**Aim of the task:** Could you print all of the data below again, exactly?

**Source data:**
***

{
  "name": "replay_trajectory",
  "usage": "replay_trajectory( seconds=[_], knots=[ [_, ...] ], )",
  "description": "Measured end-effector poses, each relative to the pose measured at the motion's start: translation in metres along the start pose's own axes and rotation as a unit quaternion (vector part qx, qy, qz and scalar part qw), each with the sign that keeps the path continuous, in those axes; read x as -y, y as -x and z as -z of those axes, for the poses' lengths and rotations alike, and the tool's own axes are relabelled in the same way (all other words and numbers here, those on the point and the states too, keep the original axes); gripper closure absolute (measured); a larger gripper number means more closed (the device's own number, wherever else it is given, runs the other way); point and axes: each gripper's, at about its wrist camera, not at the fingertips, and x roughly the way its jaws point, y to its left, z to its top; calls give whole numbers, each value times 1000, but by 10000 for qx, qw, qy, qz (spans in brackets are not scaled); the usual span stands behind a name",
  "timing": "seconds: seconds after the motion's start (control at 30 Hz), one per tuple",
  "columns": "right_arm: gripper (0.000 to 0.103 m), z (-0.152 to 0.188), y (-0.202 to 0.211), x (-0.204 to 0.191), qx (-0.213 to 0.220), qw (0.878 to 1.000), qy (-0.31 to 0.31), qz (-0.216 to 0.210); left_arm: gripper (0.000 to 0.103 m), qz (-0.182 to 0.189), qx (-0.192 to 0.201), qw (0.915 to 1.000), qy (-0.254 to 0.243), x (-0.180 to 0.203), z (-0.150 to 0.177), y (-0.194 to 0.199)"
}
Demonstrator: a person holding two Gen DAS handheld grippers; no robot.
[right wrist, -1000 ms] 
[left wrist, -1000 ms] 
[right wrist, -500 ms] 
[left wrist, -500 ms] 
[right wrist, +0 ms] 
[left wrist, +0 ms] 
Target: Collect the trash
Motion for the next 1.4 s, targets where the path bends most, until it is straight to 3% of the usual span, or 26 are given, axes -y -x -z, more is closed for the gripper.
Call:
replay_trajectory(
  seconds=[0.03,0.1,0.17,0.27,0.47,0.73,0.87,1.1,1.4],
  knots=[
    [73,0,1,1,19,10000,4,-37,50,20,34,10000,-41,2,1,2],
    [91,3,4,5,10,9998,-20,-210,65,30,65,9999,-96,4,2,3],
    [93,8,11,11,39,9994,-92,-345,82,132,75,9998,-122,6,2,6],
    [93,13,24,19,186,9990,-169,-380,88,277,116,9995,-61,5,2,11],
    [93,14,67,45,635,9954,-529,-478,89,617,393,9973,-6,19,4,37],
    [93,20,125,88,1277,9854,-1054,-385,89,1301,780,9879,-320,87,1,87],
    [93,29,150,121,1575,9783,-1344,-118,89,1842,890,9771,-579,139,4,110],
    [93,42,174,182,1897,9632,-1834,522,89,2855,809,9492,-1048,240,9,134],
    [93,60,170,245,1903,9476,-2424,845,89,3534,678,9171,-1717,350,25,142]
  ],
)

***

**Problem solution:**
{
  "name": "replay_trajectory",
  "usage": "replay_trajectory( seconds=[_], knots=[ [_, ...] ], )",
  "description": "Measured end-effector poses, each relative to the pose measured at the motion's start: translation in metres along the start pose's own axes and rotation as a unit quaternion (vector part qx, qy, qz and scalar part qw), each with the sign that keeps the path continuous, in those axes; read x as -y, y as -x and z as -z of those axes, for the poses' lengths and rotations alike, and the tool's own axes are relabelled in the same way (all other words and numbers here, those on the point and the states too, keep the original axes); gripper closure absolute (measured); a larger gripper number means more closed (the device's own number, wherever else it is given, runs the other way); point and axes: each gripper's, at about its wrist camera, not at the fingertips, and x roughly the way its jaws point, y to its left, z to its top; calls give whole numbers, each value times 1000, but by 10000 for qx, qw, qy, qz (spans in brackets are not scaled); the usual span stands behind a name",
  "timing": "seconds: seconds after the motion's start (control at 30 Hz), one per tuple",
  "columns": "right_arm: gripper (0.000 to 0.103 m), z (-0.152 to 0.188), y (-0.202 to 0.211), x (-0.204 to 0.191), qx (-0.213 to 0.220), qw (0.878 to 1.000), qy (-0.31 to 0.31), qz (-0.216 to 0.210); left_arm: gripper (0.000 to 0.103 m), qz (-0.182 to 0.189), qx (-0.192 to 0.201), qw (0.915 to 1.000), qy (-0.254 to 0.243), x (-0.180 to 0.203), z (-0.150 to 0.177), y (-0.194 to 0.199)"
}
Demonstrator: a person holding two Gen DAS handheld grippers; no robot.
[right wrist, -1000 ms] 
[left wrist, -1000 ms] 
[right wrist, -500 ms] 
[left wrist, -500 ms] 
[right wrist, +0 ms] 
[left wrist, +0 ms] 
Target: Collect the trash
Motion for the next 1.4 s, targets where the path bends most, until it is straight to 3% of the usual span, or 26 are given, axes -y -x -z, more is closed for the gripper.
Call:
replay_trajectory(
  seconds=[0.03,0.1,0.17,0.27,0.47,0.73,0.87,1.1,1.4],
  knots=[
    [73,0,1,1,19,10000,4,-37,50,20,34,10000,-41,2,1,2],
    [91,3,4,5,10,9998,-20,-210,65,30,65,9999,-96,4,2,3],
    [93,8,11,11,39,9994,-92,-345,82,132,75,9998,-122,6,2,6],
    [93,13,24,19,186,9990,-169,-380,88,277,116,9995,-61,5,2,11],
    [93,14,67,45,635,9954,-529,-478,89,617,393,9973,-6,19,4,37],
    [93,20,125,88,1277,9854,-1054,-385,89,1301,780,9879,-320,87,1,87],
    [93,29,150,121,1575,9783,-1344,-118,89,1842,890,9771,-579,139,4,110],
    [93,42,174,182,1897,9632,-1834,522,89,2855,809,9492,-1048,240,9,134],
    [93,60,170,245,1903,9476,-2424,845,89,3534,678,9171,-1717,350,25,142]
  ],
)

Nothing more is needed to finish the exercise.